Each line below should be retyped exactly, with no pictures.

===

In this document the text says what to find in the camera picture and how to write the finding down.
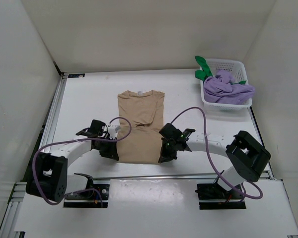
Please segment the beige t shirt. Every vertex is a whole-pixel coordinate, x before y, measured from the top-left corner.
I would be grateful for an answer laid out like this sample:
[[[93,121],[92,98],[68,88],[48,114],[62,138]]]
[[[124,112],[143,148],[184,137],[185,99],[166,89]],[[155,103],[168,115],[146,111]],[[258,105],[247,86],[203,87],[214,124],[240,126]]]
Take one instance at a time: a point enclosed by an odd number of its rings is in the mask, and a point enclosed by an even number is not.
[[[159,131],[164,126],[164,96],[160,91],[131,92],[118,95],[120,131],[117,142],[120,163],[158,164],[162,139]]]

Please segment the purple t shirt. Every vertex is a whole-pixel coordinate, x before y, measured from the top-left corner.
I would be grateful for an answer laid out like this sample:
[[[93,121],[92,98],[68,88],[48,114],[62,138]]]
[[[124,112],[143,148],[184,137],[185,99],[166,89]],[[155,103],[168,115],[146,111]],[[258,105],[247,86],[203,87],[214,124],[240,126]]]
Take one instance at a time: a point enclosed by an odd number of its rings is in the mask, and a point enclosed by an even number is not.
[[[255,95],[255,87],[235,82],[234,76],[218,70],[203,82],[204,98],[209,103],[242,105]]]

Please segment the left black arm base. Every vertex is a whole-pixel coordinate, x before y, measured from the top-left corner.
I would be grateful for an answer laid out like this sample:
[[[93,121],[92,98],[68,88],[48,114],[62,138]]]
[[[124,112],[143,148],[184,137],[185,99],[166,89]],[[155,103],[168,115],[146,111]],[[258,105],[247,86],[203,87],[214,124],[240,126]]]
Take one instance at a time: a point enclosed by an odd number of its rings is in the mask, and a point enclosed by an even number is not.
[[[91,187],[98,192],[92,190],[84,193],[73,194],[67,196],[63,201],[64,208],[108,208],[110,182],[95,180]]]

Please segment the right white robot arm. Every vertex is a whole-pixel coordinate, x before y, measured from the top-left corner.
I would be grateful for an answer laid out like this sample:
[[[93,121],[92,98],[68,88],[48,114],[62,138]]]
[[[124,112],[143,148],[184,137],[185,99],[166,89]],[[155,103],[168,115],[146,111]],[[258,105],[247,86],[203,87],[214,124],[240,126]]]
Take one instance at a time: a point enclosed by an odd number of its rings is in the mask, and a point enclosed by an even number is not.
[[[228,158],[232,166],[221,173],[215,186],[224,190],[232,190],[245,181],[257,182],[266,168],[271,154],[251,134],[241,130],[234,136],[231,144],[225,146],[223,138],[207,135],[194,129],[181,131],[167,123],[160,131],[162,148],[159,162],[177,159],[178,151],[206,152]]]

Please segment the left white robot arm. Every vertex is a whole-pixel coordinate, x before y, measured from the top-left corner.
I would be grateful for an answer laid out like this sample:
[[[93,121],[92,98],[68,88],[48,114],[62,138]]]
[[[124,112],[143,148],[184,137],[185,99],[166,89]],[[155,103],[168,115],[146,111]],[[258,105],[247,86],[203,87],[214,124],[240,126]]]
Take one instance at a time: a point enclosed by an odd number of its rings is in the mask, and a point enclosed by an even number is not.
[[[118,125],[106,125],[94,119],[90,127],[76,133],[72,143],[60,144],[58,149],[49,153],[39,151],[32,161],[26,193],[46,197],[50,203],[59,204],[63,199],[93,200],[101,206],[108,190],[97,188],[90,175],[68,175],[68,167],[91,150],[117,160],[116,140],[119,130]]]

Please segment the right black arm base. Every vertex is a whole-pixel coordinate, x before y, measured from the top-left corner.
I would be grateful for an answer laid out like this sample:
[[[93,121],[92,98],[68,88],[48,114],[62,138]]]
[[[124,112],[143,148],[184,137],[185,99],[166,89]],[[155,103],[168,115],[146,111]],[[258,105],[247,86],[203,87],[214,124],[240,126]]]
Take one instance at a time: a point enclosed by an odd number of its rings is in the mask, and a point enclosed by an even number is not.
[[[233,189],[226,191],[213,183],[199,183],[195,192],[200,210],[246,209],[244,196]]]

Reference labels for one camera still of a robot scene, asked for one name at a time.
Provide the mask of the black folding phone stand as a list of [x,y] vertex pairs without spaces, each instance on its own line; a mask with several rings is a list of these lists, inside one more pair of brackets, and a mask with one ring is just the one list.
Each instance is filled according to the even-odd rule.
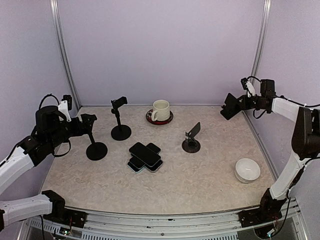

===

- [Solution to the exercise]
In this document the text says what to find in the camera picture and how to write the finding down.
Please segment the beige t shirt. Every vertex is a whole-pixel coordinate, x before y, measured from the top-left corner.
I would be grateful for an answer laid out like this sample:
[[[93,121],[92,98],[68,88],[48,114],[62,138]]]
[[[124,112],[143,148],[184,137],[185,99],[166,89]],[[155,103],[168,115],[146,111]],[[258,105],[247,86],[203,87],[214,124],[240,126]]]
Take one instance at a time: a point enclosed by an odd number of its rings is in the mask, and a point enclosed by an even number is not.
[[[159,131],[164,126],[164,96],[160,91],[131,92],[118,95],[120,131],[117,142],[120,163],[158,164],[162,139]]]

Please segment the purple t shirt. Every vertex is a whole-pixel coordinate, x before y, measured from the top-left corner.
I would be grateful for an answer laid out like this sample:
[[[93,121],[92,98],[68,88],[48,114],[62,138]]]
[[[124,112],[143,148],[184,137],[185,99],[166,89]],[[155,103],[168,115],[146,111]],[[258,105],[247,86],[203,87],[214,124],[240,126]]]
Take one instance at a time: a point enclosed by an odd number of its rings is in the mask, and a point enclosed by an even number is not.
[[[255,95],[255,87],[235,82],[234,76],[218,70],[203,82],[204,98],[209,103],[242,105]]]

Please segment the left black arm base. Every vertex is a whole-pixel coordinate, x before y, measured from the top-left corner.
I would be grateful for an answer laid out like this sample:
[[[93,121],[92,98],[68,88],[48,114],[62,138]]]
[[[124,112],[143,148],[184,137],[185,99],[166,89]],[[155,103],[168,115],[146,111]],[[258,105],[247,86],[203,87],[214,124],[240,126]]]
Take one instance at a time: a point enclosed by an odd number of its rings is in the mask, and a point enclosed by an even number is not.
[[[91,187],[98,192],[92,190],[84,193],[73,194],[67,196],[63,201],[64,208],[108,208],[110,182],[95,180]]]

Please segment the right white robot arm. Every vertex is a whole-pixel coordinate, x before y, measured from the top-left corner.
I would be grateful for an answer laid out like this sample:
[[[93,121],[92,98],[68,88],[48,114],[62,138]]]
[[[124,112],[143,148],[184,137],[185,99],[166,89]],[[155,103],[168,115],[146,111]],[[258,105],[247,86],[203,87],[214,124],[240,126]]]
Take one instance at a time: a point enclosed by an odd number of its rings is in the mask, and a point enclosed by an even number is not.
[[[228,158],[232,166],[221,173],[215,186],[224,190],[232,190],[245,181],[257,182],[266,168],[271,154],[251,134],[241,130],[234,136],[231,144],[225,146],[223,138],[207,135],[194,129],[181,131],[167,123],[160,131],[162,148],[159,162],[177,159],[178,151],[206,152]]]

Please segment the left white robot arm. Every vertex is a whole-pixel coordinate, x before y, measured from the top-left corner.
I would be grateful for an answer laid out like this sample:
[[[93,121],[92,98],[68,88],[48,114],[62,138]]]
[[[124,112],[143,148],[184,137],[185,99],[166,89]],[[155,103],[168,115],[146,111]],[[258,105],[247,86],[203,87],[214,124],[240,126]]]
Take one instance at a time: a point enclosed by an odd number of its rings is in the mask, and a point enclosed by an even number is not.
[[[118,125],[106,125],[94,119],[90,127],[76,133],[72,143],[60,144],[58,149],[49,153],[39,151],[32,161],[26,193],[46,197],[50,203],[59,204],[63,199],[93,200],[101,206],[108,190],[97,188],[90,175],[68,175],[68,167],[91,150],[117,160],[116,140],[119,130]]]

Please segment the right black arm base. Every vertex is a whole-pixel coordinate, x before y, measured from the top-left corner.
I would be grateful for an answer laid out like this sample:
[[[93,121],[92,98],[68,88],[48,114],[62,138]]]
[[[124,112],[143,148],[184,137],[185,99],[166,89]],[[155,103],[168,115],[146,111]],[[258,105],[247,86],[203,87],[214,124],[240,126]]]
Take one instance at a time: a point enclosed by an odd number of its rings is in the mask, and a point enclosed by an even number is not.
[[[233,189],[226,191],[213,183],[199,183],[195,192],[200,210],[246,209],[244,196]]]

Reference labels for one camera still of a robot scene, asked for one name at a time.
Provide the mask of the black folding phone stand as a list of [x,y] vertex pairs without spaces, each instance on its own line; a mask with several rings is a list of these lists, inside one more pair of brackets, and a mask with one ring is just the one list.
Each instance is filled according to the even-odd rule.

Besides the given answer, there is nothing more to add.